Source data
-- Opening Marker --

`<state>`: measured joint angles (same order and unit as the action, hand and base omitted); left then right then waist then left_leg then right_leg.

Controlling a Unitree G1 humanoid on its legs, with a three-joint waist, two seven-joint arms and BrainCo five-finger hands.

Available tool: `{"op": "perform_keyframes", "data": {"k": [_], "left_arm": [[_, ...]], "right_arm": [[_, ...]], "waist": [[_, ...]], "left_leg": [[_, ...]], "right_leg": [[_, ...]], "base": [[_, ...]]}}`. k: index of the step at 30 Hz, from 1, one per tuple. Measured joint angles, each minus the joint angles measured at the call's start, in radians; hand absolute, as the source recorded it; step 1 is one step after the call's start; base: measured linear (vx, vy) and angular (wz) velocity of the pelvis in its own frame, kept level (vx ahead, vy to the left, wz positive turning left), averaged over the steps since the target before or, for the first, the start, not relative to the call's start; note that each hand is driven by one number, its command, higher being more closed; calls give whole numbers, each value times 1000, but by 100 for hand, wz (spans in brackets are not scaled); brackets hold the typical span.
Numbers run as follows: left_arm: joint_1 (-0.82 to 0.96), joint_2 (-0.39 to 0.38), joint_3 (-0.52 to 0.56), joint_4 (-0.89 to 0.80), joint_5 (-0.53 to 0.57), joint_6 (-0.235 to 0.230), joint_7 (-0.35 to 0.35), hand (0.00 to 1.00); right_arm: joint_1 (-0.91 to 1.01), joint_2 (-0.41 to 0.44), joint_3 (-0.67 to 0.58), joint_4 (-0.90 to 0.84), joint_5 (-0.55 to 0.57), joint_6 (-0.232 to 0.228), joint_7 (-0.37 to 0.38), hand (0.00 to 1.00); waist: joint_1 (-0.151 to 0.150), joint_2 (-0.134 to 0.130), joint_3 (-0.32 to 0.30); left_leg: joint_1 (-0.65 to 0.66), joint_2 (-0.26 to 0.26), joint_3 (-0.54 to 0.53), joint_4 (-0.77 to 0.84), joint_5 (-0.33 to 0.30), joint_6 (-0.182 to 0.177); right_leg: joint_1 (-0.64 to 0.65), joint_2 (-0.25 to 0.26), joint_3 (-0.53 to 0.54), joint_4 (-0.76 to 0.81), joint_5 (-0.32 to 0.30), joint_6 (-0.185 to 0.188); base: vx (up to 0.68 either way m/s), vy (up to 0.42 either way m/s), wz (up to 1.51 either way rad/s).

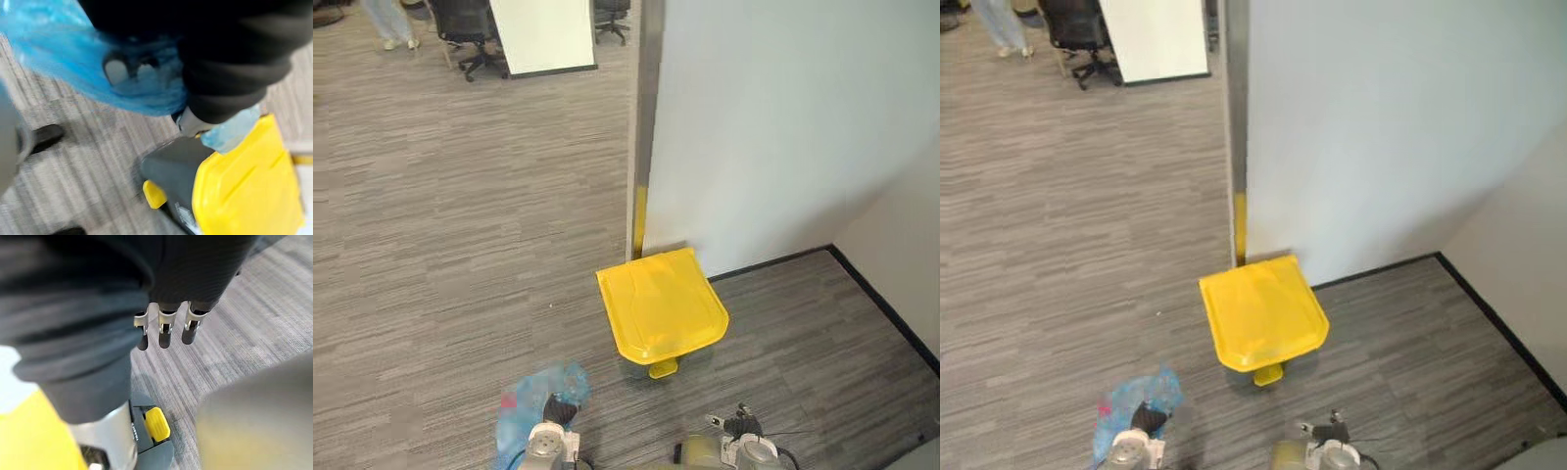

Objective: Gather rubbish on tea table into small bin, then transfer packed bag to large trash can.

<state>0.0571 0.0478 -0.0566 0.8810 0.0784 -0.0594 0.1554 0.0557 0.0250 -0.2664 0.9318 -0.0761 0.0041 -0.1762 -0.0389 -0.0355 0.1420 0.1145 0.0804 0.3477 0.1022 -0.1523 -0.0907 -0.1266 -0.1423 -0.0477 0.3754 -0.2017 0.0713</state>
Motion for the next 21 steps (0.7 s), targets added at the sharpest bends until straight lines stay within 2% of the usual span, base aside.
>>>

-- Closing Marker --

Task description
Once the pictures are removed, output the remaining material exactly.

Task response
`<state>`: measured joint angles (same order and unit as the action, hand and base omitted); left then right then waist then left_leg then right_leg.

Controlling a Unitree G1 humanoid on its legs, with a three-joint waist, two seven-joint arms and BrainCo five-finger hands.

Available tool: `{"op": "perform_keyframes", "data": {"k": [_], "left_arm": [[_, ...]], "right_arm": [[_, ...]], "waist": [[_, ...]], "left_leg": [[_, ...]], "right_leg": [[_, ...]], "base": [[_, ...]]}}`. k: index of the step at 30 Hz, from 1, one per tuple. Measured joint angles, each minus the joint angles measured at the call's start, in radians; hand absolute, as the source recorded it; step 1 is one step after the call's start; base: measured linear (vx, vy) and angular (wz) velocity of the pelvis in its own frame, kept level (vx ahead, vy to the left, wz positive turning left), averaged over the steps since the target before or, for the first, the start, not relative to the call's start; note that each hand is driven by one number, its command, higher being more closed; calls give whole numbers, each value times 1000, but by 100 for hand, wz (spans in brackets are not scaled); brackets hold the typical span.
Numbers run as follows: left_arm: joint_1 (-0.82 to 0.96), joint_2 (-0.39 to 0.38), joint_3 (-0.52 to 0.56), joint_4 (-0.89 to 0.80), joint_5 (-0.53 to 0.57), joint_6 (-0.235 to 0.230), joint_7 (-0.35 to 0.35), hand (0.00 to 1.00); right_arm: joint_1 (-0.91 to 1.01), joint_2 (-0.41 to 0.44), joint_3 (-0.67 to 0.58), joint_4 (-0.90 to 0.84), joint_5 (-0.55 to 0.57), joint_6 (-0.232 to 0.228), joint_7 (-0.37 to 0.38), hand (0.00 to 1.00); waist: joint_1 (-0.151 to 0.150), joint_2 (-0.134 to 0.130), joint_3 (-0.32 to 0.30); left_leg: joint_1 (-0.65 to 0.66), joint_2 (-0.26 to 0.26), joint_3 (-0.54 to 0.53), joint_4 (-0.77 to 0.84), joint_5 (-0.33 to 0.30), joint_6 (-0.182 to 0.177); right_leg: joint_1 (-0.64 to 0.65), joint_2 (-0.25 to 0.26), joint_3 (-0.53 to 0.54), joint_4 (-0.76 to 0.81), joint_5 (-0.32 to 0.30), joint_6 (-0.185 to 0.188); base: vx (up to 0.68 either way m/s), vy (up to 0.42 either way m/s), wz (up to 1.51 either way rad/s).


Objective: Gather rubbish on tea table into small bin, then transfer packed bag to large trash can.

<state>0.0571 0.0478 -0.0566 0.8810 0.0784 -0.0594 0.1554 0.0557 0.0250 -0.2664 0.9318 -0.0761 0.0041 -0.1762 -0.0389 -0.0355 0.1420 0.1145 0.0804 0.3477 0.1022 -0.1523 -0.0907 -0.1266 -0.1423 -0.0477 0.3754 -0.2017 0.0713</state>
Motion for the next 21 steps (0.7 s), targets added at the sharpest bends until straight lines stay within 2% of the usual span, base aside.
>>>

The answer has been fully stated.